If you ask a hundred people what education is all about, I guess most of them will say that it involves acquiring information, and learning a skill. I don’t quarrel with acquiring information. Just yesterday I was scanning the Periodic Table, just for the pleasure of it, and saw again what I’d forgotten, that aluminum is the metal with the lowest atomic number. “Well, huh,” as Debra’s beloved Uncle Willard, the farmer, might say. I don’t quarrel with learning a skill, either. When we got married, I don’t know that I’d ever hammered a nail into a two-by-four in my life. Ten years later I finished the third story of our house, building walls, hanging doors, fitting moldings, putting up a shiplap ceiling with 2400 board-feet of lumber, and installing bookshelves. Maybe, maybe three or four out of a hundred would mention something having to do with becoming a more fully human person, by “getting to know, on all the matters which most concern us, the best that has been thought and said in the world.” Those are Matthew Arnold’s famous words. And I think that Arnold was drawing near to Plato, who said what strikes us as odd, that education was all about getting the right music into your soul, or having your soul be formed and fashioned by it. And there’s our Word of the Week, music.
What is it about music that forms the soul? If you say to me, “People watch their children grow up, and they get old,” I shrug and tell you that everybody knows it. But if somebody strums a guitar and sings, “Sunrise, Sunset,” I am spellbound — and don’t you know that the old Latin word for a magical spell was carmen, the same word for song? One night in 1983 I was on the Ponte Vecchio in Florence, and there was a burly barefoot fellow with a long red beard, playing a harp. I stood, and dozens of people stood roundabout, absolutely still. He didn’t look at us, didn’t say or sing a word; he didn’t have to. We forgot ourselves. We may have remembered many a more important thing. One evening on Holy Thursday, when I was home from college, I went to church, and I heard children singing, for the first time in my life — yes, I confess it was the first time — Thomas Aquinas’s hymn, “Pange, lingua,” as the procession made its way from the altar through the church to the repository. Those few minutes were more of a power in me than were all the sermons I’d ever heard before, put together. Speech appeals to the reason — or sometimes it does, anyhow. But beautiful music appeals to the inmost reaches of the soul, to what the old thinkers called intellect, when you see something and know it before you even have words to describe it, if it can be described in words at all.

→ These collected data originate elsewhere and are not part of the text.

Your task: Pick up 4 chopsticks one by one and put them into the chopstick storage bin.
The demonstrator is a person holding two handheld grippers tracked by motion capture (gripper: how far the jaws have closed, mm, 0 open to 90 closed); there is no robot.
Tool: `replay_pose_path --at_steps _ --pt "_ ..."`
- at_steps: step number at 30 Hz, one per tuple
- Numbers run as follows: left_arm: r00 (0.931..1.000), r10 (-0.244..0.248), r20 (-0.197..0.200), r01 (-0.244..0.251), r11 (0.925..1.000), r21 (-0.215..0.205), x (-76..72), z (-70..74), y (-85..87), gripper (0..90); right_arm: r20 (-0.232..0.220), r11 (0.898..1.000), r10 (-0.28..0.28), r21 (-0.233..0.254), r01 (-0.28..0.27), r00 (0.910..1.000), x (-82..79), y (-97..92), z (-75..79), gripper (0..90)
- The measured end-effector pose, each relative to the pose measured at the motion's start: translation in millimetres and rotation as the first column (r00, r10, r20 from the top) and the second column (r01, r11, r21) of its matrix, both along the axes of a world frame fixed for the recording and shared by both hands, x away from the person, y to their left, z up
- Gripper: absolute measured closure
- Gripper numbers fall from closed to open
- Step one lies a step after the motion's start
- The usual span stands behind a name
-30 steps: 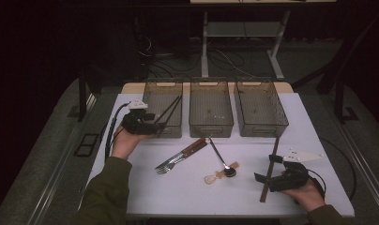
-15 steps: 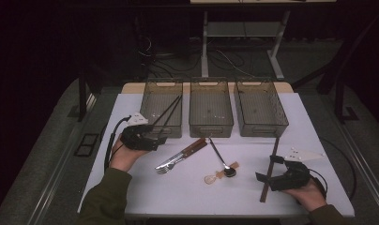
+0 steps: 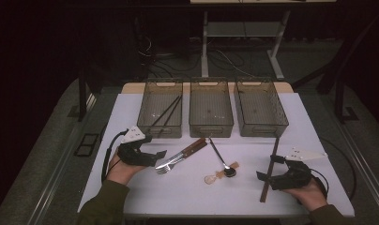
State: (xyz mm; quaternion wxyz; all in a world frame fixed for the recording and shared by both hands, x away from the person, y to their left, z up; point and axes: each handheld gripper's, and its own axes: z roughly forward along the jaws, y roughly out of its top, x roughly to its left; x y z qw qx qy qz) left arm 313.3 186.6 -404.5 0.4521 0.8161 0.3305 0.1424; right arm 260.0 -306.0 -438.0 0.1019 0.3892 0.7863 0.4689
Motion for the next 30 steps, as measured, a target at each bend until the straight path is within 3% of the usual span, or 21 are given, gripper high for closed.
replay_pose_path --at_steps 12,14,16,19,22,30 --pt "0.9968 -0.078 -0.014 0.077 0.9947 -0.068 -26.1 -20.1 -8.8 0.1 -0.013 1.000 -0.003 -0.001 0.003 0.9999 0.8 -0.9 0.0 8.1" --pt "0.9958 -0.090 -0.017 0.088 0.9931 -0.078 -29.3 -21.8 -11.4 0.0 -0.017 1.000 0.002 0.000 -0.002 0.9998 1.4 -2.2 0.5 15.1" --pt "0.9952 -0.095 -0.025 0.093 0.9920 -0.086 -32.2 -24.0 -13.5 0.0 -0.028 1.000 -0.008 -0.001 0.008 0.9996 1.4 -3.0 1.7 15.7" --pt "0.9920 -0.121 -0.036 0.118 0.9907 -0.068 -35.1 -27.7 -17.0 0.0 -0.038 1.000 -0.014 0.003 0.014 0.9992 2.3 -6.5 4.3 23.8" --pt "0.9903 -0.135 -0.035 0.133 0.9901 -0.044 -36.9 -29.8 -18.4 0.0 -0.047 0.999 -0.034 -0.012 0.034 0.9983 4.4 -10.3 6.4 33.9" --pt "0.9890 -0.140 -0.048 0.138 0.9893 -0.048 -35.0 -32.1 -18.5 0.0 -0.059 0.992 -0.109 -0.066 0.105 0.9923 15.9 -20.4 10.0 55.9"
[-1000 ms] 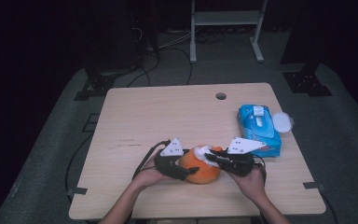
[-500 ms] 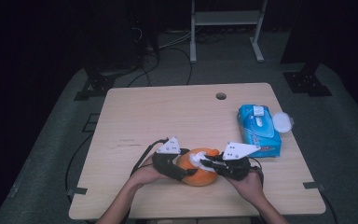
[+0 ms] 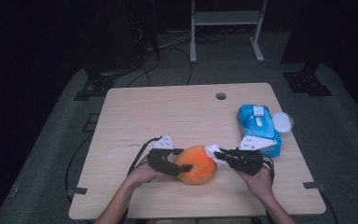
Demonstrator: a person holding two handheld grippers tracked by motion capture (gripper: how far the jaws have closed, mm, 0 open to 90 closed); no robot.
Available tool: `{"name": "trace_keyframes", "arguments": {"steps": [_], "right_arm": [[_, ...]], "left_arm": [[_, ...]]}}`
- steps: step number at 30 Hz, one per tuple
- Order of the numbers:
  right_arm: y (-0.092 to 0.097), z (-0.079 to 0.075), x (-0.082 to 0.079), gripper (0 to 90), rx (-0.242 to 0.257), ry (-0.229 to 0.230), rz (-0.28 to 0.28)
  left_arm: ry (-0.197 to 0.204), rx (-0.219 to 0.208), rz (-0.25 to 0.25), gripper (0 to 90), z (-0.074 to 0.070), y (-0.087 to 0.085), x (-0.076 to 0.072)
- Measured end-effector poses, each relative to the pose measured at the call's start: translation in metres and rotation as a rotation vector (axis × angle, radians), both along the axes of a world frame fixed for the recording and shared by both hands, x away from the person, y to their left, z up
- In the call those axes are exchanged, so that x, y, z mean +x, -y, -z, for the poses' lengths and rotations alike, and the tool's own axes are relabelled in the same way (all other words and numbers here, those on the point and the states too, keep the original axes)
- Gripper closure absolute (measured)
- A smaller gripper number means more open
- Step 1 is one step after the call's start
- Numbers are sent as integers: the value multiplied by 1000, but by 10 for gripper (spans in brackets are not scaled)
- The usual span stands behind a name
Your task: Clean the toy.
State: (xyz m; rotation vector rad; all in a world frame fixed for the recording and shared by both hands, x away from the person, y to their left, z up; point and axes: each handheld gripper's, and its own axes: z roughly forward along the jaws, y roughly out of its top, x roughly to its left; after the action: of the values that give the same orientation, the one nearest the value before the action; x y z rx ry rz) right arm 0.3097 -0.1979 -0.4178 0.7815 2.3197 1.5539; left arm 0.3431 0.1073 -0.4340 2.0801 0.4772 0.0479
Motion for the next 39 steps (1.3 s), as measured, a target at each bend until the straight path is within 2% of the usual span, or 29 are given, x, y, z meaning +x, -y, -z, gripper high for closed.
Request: {"name": "trace_keyframes", "arguments": {"steps": [3,5,7,10,14,18,21,26,29,31,33,37,39], "right_arm": [[-12,-3,-5,820,24,7,-54],[-21,-5,-8,820,20,23,-84],[-25,-7,-10,820,8,41,-88],[-21,-7,-5,820,6,38,-59],[-5,1,6,820,31,-9,-1],[5,6,10,820,28,-33,40],[7,7,10,819,34,-48,46],[-2,0,5,819,46,-20,26],[-11,-6,1,819,58,2,-12],[-16,-9,-1,819,46,16,-28],[-16,-9,-2,819,27,25,-28],[-10,-6,0,819,19,11,-32],[-8,-7,0,818,18,9,-44]], "left_arm": [[15,2,3,281,0,4,-2],[26,12,9,280,-1,5,-4],[28,14,9,281,-1,5,-5],[21,6,9,283,-1,4,-3],[18,-2,4,283,0,4,-3],[13,-6,2,280,0,3,-2],[14,-10,-7,268,0,5,-2],[60,16,-1,264,-6,13,-8],[99,39,14,263,-10,22,-15],[114,45,17,257,-11,26,-17],[104,24,20,246,-10,24,-16],[80,-28,32,175,-11,19,-12],[45,-52,16,127,-11,16,-8]]}}
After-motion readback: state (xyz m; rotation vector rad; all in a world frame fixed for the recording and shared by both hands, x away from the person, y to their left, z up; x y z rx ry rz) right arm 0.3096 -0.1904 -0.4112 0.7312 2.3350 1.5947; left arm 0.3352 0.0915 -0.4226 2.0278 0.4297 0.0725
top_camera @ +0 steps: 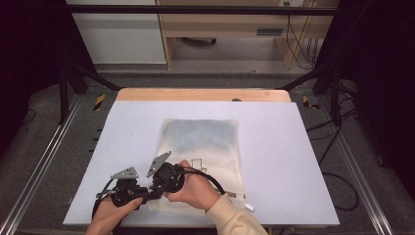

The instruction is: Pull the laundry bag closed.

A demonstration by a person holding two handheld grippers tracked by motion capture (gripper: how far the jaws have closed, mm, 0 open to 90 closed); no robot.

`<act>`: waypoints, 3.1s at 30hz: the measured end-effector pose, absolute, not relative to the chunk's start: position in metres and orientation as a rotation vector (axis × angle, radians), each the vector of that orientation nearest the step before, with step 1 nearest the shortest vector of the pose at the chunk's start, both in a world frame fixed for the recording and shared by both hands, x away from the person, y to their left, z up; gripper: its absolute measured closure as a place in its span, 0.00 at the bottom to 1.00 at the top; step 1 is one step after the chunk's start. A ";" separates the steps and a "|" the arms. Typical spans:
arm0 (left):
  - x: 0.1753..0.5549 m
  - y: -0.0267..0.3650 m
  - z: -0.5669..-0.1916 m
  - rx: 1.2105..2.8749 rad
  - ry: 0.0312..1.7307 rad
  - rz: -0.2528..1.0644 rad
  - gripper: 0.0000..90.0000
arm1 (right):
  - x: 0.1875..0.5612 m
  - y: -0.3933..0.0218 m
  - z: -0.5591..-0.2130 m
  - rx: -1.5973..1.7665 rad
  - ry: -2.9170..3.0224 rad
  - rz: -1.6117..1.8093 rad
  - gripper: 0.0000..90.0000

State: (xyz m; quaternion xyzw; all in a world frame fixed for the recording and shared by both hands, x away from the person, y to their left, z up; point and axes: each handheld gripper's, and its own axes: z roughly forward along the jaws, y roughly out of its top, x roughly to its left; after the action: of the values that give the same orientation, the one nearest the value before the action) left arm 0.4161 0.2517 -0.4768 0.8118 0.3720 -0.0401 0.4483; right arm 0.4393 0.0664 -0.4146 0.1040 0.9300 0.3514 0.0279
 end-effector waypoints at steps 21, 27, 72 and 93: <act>0.415 0.250 -0.473 2.024 0.933 -0.071 0.92 | 0.436 0.067 -0.421 0.278 2.866 0.935 0.91; 0.414 0.250 -0.472 2.016 0.937 -0.063 0.92 | 0.438 0.061 -0.422 0.275 2.877 0.889 0.91; 0.407 0.234 -0.474 2.045 0.878 -0.068 0.92 | 0.435 0.024 -0.428 0.342 2.893 0.857 0.91; 0.407 0.232 -0.473 2.048 0.878 -0.071 0.92 | 0.435 0.013 -0.431 0.359 2.893 0.864 0.91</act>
State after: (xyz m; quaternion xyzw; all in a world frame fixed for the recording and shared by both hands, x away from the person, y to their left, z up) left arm 0.4070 0.2325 -0.4735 0.8247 0.3537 -0.0287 0.4404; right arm 0.4346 0.0129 -0.4308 0.1181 0.9503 0.2838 0.0504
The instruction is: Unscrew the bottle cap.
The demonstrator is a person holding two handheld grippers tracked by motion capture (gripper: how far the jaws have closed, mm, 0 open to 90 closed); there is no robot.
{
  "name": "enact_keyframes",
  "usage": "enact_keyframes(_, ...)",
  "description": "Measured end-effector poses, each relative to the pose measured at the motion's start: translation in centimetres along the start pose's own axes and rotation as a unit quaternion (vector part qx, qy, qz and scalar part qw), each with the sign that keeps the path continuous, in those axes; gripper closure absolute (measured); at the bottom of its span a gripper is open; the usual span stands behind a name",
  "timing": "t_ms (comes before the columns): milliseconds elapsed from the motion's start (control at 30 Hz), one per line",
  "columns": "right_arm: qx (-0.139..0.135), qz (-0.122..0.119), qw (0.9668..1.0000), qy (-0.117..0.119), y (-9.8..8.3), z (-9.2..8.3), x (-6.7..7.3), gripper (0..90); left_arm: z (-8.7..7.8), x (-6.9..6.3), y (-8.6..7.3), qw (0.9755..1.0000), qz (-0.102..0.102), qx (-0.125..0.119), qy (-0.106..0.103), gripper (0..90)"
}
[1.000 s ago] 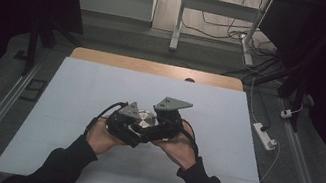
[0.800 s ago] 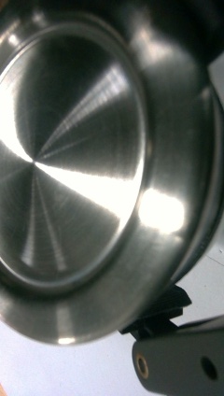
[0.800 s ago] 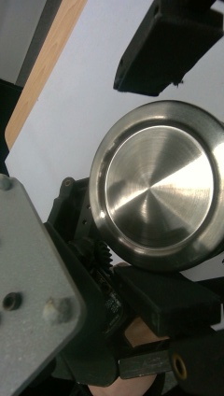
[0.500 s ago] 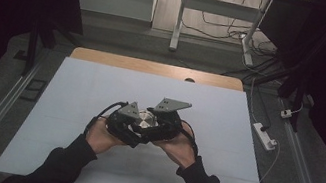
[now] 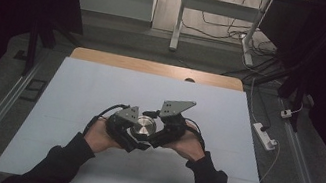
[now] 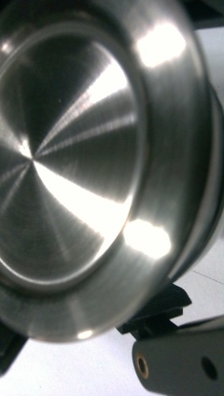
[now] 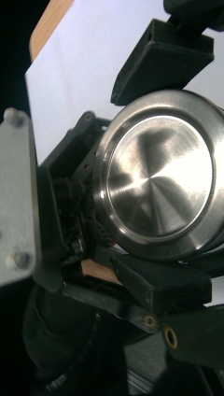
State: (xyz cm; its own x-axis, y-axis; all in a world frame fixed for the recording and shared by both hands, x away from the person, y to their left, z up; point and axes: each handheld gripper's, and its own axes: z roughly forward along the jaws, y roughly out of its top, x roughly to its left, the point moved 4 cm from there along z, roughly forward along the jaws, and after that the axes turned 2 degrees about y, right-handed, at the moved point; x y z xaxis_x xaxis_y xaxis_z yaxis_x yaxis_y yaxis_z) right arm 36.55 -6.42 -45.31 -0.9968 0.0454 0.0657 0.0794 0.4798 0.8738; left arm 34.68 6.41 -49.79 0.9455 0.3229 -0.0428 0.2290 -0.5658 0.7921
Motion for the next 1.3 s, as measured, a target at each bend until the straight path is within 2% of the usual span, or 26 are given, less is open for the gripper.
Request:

The word music is the adjective for the noun Musa, the Muse, both words borrowed into Latin from Greek. The Muses were nine daughters of Zeus, borne by the goddess Mnemosyne, the goddess of memory: and in fact the words memory and Muse are very likely related, both coming in one way or another from the ancient Indo-European root men-, to think, which has a wide variety of descendants in pretty much all of the daughter languages: English mind, for instance, or the name Mentor, in Homer’s Odyssey, or Russian po-mnit’, remember. Music, of course, is a great aid in remembering, and what would a kid remember in the heyday of ancient Athens, if not songs? That’s how the poems of Homer were passed along for hundreds of years, before anybody took the trouble to record them in writing. In Welsh, if you learn your lessons, you learn your gwersi, your verses: the idea comes from instruction in poetry and song. Even in English, that’s what it meant once to be well-versed: you’ve got the music by heart.
We have a sense that music approaches what does not change, what is everlasting. That’s why, I think, the Muses are the daughters of Memory. It isn’t just that they help us remember what once happened; though there is, after all, a Muse of History, Clio. It’s that they turn our eyes away from the broils and the passions of the hour, to gaze at peace upon pure beauty. Hence the highest of the Greek Muses is Urania, the muse of astronomy, the muse of the stars and their order and beauty. But the Muse beyond even Urania brings us into the presence of the divine. Do I really think that beautiful music, even in its humblest form, say a charming folk song about young love, can do that? Yes, I do.